The new formalism for shallow parsing will be introduced through
examples, and preliminary and partial quantitative coverage results of
the current grammar will be adduced.
AUTOR: Ruprecht von Waldenfels
AFILIACJA: Universität Regensburg
TYTUŁ: The grammaticalization of Polish 'dać się' from a
diachronic and comparative point of view
STRESZCZENIE:
In my talk, I present the grammaticalization of Polish 'dać się' as a
modal in sentences such as 'nie da się tego powiedzieć' both from a
diachronic and a comparative point of view. The source construction
involving OS dati used as a permissive formant with the meaning `to
let' can be traced to Old Church Slavonic; an extension to inanimates
subjects in reflexive construction is found in the earliest Polish
texts. A new construction involving object marking of the patient (see
above) becomes frequent only around the turn of the 19th to the 20th
century. This development can be captured as a case of
grammaticalization with gradual loss of valency, semantic specificity
and verbal categories such as person, number and aspect. The
development of the Czech cognate item 'dat se' is more advanced in
respect to these properties and not connected, as in Polish, with
accusative marking of the patient, which is also possible but much
more peripheral.
AUTOR: Markus Heckner, Susanne Mühlbacher, Christian Wolff
AFILIACJA: Universität Regensburg
TYTUŁ: User Keywords in Social Software for Bibliography
Management. An Analysis of Tagging Practices based on a
Linguistic Model of Tag Usage
STRESZCZENIE:
Tagging platforms like Flickr, Delicious or YouTube have become an
import means of information organization. While these systems
primarily address leisure-oriented activities like presenting photos
or describing film and video material, recently social software
platform for the scientific work process have emerged as well. In
these systems users share their bibliographies of scientific articles
and tag them with keywords of their own choice.

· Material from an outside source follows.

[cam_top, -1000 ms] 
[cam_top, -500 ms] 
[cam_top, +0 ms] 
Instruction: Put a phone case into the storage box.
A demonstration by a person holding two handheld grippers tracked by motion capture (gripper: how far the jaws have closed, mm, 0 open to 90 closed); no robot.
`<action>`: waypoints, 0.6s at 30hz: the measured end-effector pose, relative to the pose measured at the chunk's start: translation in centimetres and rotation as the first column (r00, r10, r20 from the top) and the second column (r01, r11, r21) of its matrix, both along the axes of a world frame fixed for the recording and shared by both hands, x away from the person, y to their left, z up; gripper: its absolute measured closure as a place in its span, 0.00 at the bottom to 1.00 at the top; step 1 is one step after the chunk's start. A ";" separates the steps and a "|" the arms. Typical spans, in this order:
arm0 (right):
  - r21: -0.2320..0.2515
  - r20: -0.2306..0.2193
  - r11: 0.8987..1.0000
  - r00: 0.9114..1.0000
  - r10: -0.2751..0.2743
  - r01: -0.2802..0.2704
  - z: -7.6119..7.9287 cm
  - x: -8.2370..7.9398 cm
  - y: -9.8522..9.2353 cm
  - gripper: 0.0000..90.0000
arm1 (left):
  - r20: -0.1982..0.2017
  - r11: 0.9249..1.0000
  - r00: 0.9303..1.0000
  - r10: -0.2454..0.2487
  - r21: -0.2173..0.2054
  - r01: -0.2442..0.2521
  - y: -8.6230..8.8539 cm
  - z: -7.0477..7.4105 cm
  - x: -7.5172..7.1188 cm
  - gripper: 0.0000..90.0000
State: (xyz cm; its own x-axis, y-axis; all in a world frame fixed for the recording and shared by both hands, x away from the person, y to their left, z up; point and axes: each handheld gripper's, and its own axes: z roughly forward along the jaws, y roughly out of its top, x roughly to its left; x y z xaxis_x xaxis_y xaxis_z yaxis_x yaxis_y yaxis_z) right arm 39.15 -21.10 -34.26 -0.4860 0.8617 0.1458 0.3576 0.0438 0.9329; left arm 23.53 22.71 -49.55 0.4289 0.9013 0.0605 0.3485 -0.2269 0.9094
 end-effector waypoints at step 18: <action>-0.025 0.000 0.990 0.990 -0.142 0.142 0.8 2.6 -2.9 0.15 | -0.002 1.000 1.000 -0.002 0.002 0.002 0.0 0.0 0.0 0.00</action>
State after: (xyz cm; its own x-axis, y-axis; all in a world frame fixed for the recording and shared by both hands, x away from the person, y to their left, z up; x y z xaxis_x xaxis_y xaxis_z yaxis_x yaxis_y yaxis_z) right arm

We report results from an empirical study of keyword usage in Connotea
(http://www.connotea.org). Starting from a model of morpho-syntactic
as well as pragmatic aspects of keyword usage, 500 documents tagged in
Connotea were matched against our tag category model. The results give
clear indications that user tags are different from author or expert
keywords. We believe that user tagging offers an additional dimension
of subject indexing that may complement traditional means like author
keywords, expert keywords and automatic (fulltext) indexing.
In the talk, our method, the tag category model as well as the main
empirical results from our study will be presented.